The government allowed the importation of 20,000 trainees on November 24, 1993, and 10,000 additional trainees on September 2, 1994 for the garment and footwear sectors. In the footwear sector, large enterprises also became eligible to import foreign labor, and in 1995 the government decided that another 20,000 trainees for manufacturing would be brought into the country. In January 1996, President Kim Young-Sam also promised to allow 1,000 trainees for the fishing industry that was also experiencing labor shortages. The Korea Fishery Federation runs the trainee program for this sector. Moreover, in 1996, another 30,000 trainees were authorized for the manufacturing sector. The training period was also extended to maximum three years. In 1997, the Koran Construction Federation was allowed to import trainees.

KITCO under the auspices of the KFSB recruited from lots of agencies in 14 Asian countries. KITCO have the rights to selecting agencies, so many brokers relating the agencies in sending countries tried to access and give some bribes to staffs in KITCO. They were accused of bribery. In July 1997, KFSB decided to deliver their (KITCOs) rights to the governments of sending countries, for the purpose of preventing bribery. Eventually, KITCO came to be a hotbed for many brokers.

The agencies received a lot of brokerage fees from trainees. They often charged trainees US$2,000-3,000 and even US$8,000 for a placement in Korea. It was considered that trainees paid unduly much money because the agencies spent a lot of money for being selected as the recruitment agencies from KITCO. Even though the agencies subtracted their payment from the trainees monthly wages, In legal terms, the money they earned is not wages but allowances because they are not workers but just trainees. with brokerage fees so high it was extremely difficult to pay them back, and a significant number of trainees escaped from their designated companies to become undocumented migrant workers whose wages more closely resembled labor market price. However, because of their illegal visa status, undocumented migrant workers had more severe human rights violations than trainees. As a result of Korea's absurd foreign labor policy, amidst the worsening conditions of human rights violations, two rallies by migrant workers led to a high level of public criticism.

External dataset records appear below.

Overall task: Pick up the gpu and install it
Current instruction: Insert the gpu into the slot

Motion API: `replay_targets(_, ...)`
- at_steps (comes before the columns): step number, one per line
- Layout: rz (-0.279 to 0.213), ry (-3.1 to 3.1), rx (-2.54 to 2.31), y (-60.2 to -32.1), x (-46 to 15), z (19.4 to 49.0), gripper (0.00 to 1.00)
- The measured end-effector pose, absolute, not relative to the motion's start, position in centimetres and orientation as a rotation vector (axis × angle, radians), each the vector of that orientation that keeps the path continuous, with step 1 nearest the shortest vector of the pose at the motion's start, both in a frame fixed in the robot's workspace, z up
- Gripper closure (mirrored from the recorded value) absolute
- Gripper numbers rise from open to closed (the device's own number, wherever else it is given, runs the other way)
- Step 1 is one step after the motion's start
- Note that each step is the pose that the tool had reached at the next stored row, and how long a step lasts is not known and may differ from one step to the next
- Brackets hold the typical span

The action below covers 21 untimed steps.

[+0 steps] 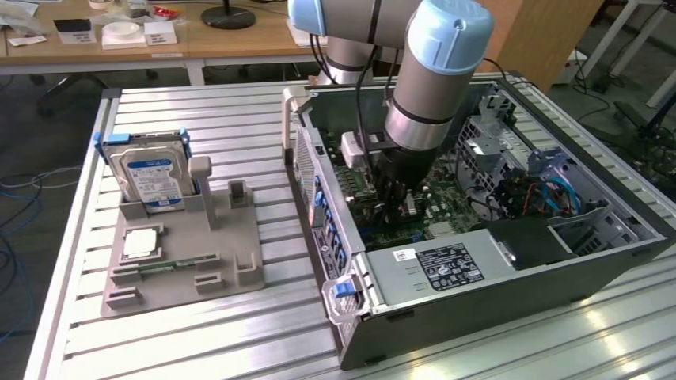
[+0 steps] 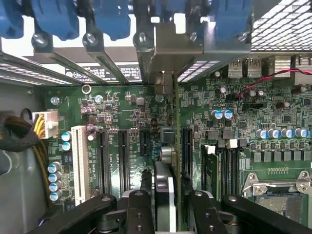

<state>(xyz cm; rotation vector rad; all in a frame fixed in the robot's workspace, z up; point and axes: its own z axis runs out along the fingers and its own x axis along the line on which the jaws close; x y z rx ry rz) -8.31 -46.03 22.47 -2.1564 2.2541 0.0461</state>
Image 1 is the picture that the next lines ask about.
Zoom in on grey power supply unit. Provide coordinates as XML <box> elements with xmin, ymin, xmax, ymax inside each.
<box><xmin>361</xmin><ymin>230</ymin><xmax>529</xmax><ymax>314</ymax></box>

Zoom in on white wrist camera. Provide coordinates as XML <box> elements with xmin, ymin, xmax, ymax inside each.
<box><xmin>341</xmin><ymin>132</ymin><xmax>370</xmax><ymax>168</ymax></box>

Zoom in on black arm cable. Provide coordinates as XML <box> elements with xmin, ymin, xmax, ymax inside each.
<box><xmin>308</xmin><ymin>0</ymin><xmax>394</xmax><ymax>159</ymax></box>

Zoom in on blue SATA wire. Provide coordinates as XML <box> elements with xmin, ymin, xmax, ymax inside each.
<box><xmin>542</xmin><ymin>177</ymin><xmax>582</xmax><ymax>217</ymax></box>

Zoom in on perforated metal drive cage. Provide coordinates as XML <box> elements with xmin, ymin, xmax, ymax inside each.
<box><xmin>452</xmin><ymin>114</ymin><xmax>529</xmax><ymax>195</ymax></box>

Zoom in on white floor cable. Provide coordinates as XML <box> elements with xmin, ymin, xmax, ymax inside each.
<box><xmin>0</xmin><ymin>165</ymin><xmax>80</xmax><ymax>189</ymax></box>

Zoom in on silver CPU chip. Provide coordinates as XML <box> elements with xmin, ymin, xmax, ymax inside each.
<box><xmin>120</xmin><ymin>228</ymin><xmax>160</xmax><ymax>261</ymax></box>

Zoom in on black round lamp base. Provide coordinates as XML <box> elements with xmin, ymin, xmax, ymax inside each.
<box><xmin>200</xmin><ymin>0</ymin><xmax>257</xmax><ymax>29</ymax></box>

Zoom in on black plastic shroud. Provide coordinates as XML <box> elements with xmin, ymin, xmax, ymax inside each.
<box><xmin>468</xmin><ymin>216</ymin><xmax>577</xmax><ymax>271</ymax></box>

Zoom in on hard disk with blue carrier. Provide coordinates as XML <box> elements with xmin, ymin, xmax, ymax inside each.
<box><xmin>93</xmin><ymin>128</ymin><xmax>192</xmax><ymax>217</ymax></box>

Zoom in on black power cable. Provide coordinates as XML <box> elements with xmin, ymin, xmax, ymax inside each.
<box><xmin>482</xmin><ymin>58</ymin><xmax>537</xmax><ymax>88</ymax></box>

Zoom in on white table frame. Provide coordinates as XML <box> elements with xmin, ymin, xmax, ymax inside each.
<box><xmin>577</xmin><ymin>0</ymin><xmax>676</xmax><ymax>108</ymax></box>

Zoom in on white labelled box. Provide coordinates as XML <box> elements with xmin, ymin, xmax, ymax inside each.
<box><xmin>142</xmin><ymin>21</ymin><xmax>180</xmax><ymax>47</ymax></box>

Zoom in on blue floor cables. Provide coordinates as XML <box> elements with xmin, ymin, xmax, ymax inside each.
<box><xmin>0</xmin><ymin>189</ymin><xmax>42</xmax><ymax>341</ymax></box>

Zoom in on wooden cabinet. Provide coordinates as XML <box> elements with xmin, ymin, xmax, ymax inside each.
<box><xmin>474</xmin><ymin>0</ymin><xmax>606</xmax><ymax>92</ymax></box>

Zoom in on metal disk bay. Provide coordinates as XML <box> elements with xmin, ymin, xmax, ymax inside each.
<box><xmin>546</xmin><ymin>205</ymin><xmax>640</xmax><ymax>258</ymax></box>

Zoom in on stack of white papers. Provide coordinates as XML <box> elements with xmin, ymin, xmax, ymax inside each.
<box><xmin>286</xmin><ymin>31</ymin><xmax>328</xmax><ymax>48</ymax></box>

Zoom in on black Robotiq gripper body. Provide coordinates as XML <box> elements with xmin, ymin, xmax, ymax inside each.
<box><xmin>368</xmin><ymin>144</ymin><xmax>440</xmax><ymax>192</ymax></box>

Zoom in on black office chair base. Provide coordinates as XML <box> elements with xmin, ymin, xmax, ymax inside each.
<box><xmin>30</xmin><ymin>73</ymin><xmax>106</xmax><ymax>118</ymax></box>

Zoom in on green RAM stick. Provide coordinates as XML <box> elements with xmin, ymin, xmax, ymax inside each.
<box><xmin>134</xmin><ymin>256</ymin><xmax>212</xmax><ymax>275</ymax></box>

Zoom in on open black PC case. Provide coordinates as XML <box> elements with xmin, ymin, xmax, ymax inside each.
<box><xmin>282</xmin><ymin>70</ymin><xmax>668</xmax><ymax>371</ymax></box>

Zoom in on long wooden desk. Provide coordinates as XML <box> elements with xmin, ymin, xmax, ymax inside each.
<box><xmin>0</xmin><ymin>0</ymin><xmax>476</xmax><ymax>76</ymax></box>

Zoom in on clear plastic bags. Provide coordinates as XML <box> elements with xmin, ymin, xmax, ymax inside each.
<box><xmin>0</xmin><ymin>2</ymin><xmax>48</xmax><ymax>36</ymax></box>

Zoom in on black and white box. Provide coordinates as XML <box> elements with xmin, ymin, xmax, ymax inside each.
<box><xmin>52</xmin><ymin>18</ymin><xmax>97</xmax><ymax>45</ymax></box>

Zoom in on green motherboard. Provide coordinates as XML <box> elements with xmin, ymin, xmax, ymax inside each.
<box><xmin>324</xmin><ymin>130</ymin><xmax>492</xmax><ymax>250</ymax></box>

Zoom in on white box with red button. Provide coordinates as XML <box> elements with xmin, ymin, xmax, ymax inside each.
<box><xmin>560</xmin><ymin>49</ymin><xmax>590</xmax><ymax>86</ymax></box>

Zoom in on grey plastic parts rack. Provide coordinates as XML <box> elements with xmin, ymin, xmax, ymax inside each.
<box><xmin>98</xmin><ymin>156</ymin><xmax>265</xmax><ymax>320</ymax></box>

First, undocumented migrant workers suffering from industrial accidents staged a sit-in at the auditorium of the Citizens Coalition for Economic Justice in January of 1994 for a period of one month, demanding medical treatment and compensation. As their rallies drew the attention of the public, the government decided to acknowledge the basic rights of undocumented migrant workers and to allow them to be covered by the industrial accident compensation insurance. The government not only decided to compensate for those who left the country with industrial accidents, but also ordered the Ministry of Labor to take charge in monitoring violations of labor laws, including unpaid wages.

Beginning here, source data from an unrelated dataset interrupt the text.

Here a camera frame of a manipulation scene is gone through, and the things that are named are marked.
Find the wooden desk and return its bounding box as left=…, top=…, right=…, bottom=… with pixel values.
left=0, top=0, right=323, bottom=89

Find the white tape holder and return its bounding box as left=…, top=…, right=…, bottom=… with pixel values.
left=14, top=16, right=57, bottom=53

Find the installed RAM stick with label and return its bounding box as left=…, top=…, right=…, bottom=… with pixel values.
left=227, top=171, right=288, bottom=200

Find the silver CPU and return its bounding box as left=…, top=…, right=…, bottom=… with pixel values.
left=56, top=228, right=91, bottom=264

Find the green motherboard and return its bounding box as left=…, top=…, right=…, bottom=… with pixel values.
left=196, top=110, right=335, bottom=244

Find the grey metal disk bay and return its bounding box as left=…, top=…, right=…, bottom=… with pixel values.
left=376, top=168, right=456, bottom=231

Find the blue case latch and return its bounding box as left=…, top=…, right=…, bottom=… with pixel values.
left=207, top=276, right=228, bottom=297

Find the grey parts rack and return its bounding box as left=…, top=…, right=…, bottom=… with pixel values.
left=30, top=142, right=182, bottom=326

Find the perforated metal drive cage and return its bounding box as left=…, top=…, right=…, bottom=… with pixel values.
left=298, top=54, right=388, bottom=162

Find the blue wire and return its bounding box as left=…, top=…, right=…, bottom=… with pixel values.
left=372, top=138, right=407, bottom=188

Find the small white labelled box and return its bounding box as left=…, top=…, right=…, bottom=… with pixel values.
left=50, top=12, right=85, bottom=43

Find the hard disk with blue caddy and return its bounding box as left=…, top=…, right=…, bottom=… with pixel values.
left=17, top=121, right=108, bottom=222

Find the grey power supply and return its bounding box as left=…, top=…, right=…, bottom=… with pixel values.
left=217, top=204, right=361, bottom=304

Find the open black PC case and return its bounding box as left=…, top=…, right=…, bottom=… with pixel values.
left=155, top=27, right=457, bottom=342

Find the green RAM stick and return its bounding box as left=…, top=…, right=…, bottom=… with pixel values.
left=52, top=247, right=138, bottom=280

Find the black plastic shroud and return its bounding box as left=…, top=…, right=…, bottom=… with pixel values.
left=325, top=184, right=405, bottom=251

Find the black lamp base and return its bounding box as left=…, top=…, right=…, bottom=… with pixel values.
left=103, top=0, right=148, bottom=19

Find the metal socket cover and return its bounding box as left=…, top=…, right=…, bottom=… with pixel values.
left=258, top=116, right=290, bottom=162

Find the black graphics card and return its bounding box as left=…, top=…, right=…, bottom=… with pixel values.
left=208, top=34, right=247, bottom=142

Second, trainees from Nepal staged a sit-in at Myongdong Catholic Cathedral from January 9 to 17, 1995, protesting unjust treatment from their employers and intermediary exploitation at the hands of their brokerage agencies. Over 38 human rights organizations in Korea joined the rallies, and formed the Association for the Human Rights Protection of Foreign Industrial and Technical Trainees. It was reorganized and extended as Joint Committee of Migrant Workers in Korea (JCMK) on July 1, 1995.

As a response to the rallies, the Ministry of Labor announced Measure Pertaining to the Protection and Control of Foreign Industrial and Technical Trainees on February 14, 1995. It stated that foreign trainees should be paid at least the minimum wage set by the government, should receive wages directly from the employers, and should not have to surrender their passports to employers or to any other party. This reduced the chances of exploitation by agencies that handle remittances. The migrants and their supporting NGOs including the JCMK were stepping up their campaign for the Protection Act of Foreign Workers since 1996.

Two major parties including the ruling New Korea Party (NKP) and the opposition National Congress for New Politics (NCNP) submitted bill of Employment of Foreign Workers Act to the National Assembly respectively in 1997. The key concept of the bills is launching the Employment Permit Program for Foreigners (EPP). With a high level of public support, many felt reform was possible.

Unfortunately, the reform was not successful. In the summer of 1997 employers of KFSB had a couple of rallies in front of the government complex buildings at Kwachon. They argued that there was no need for the Employment of Foreign Workers Act, as even Japan did not have a similar law.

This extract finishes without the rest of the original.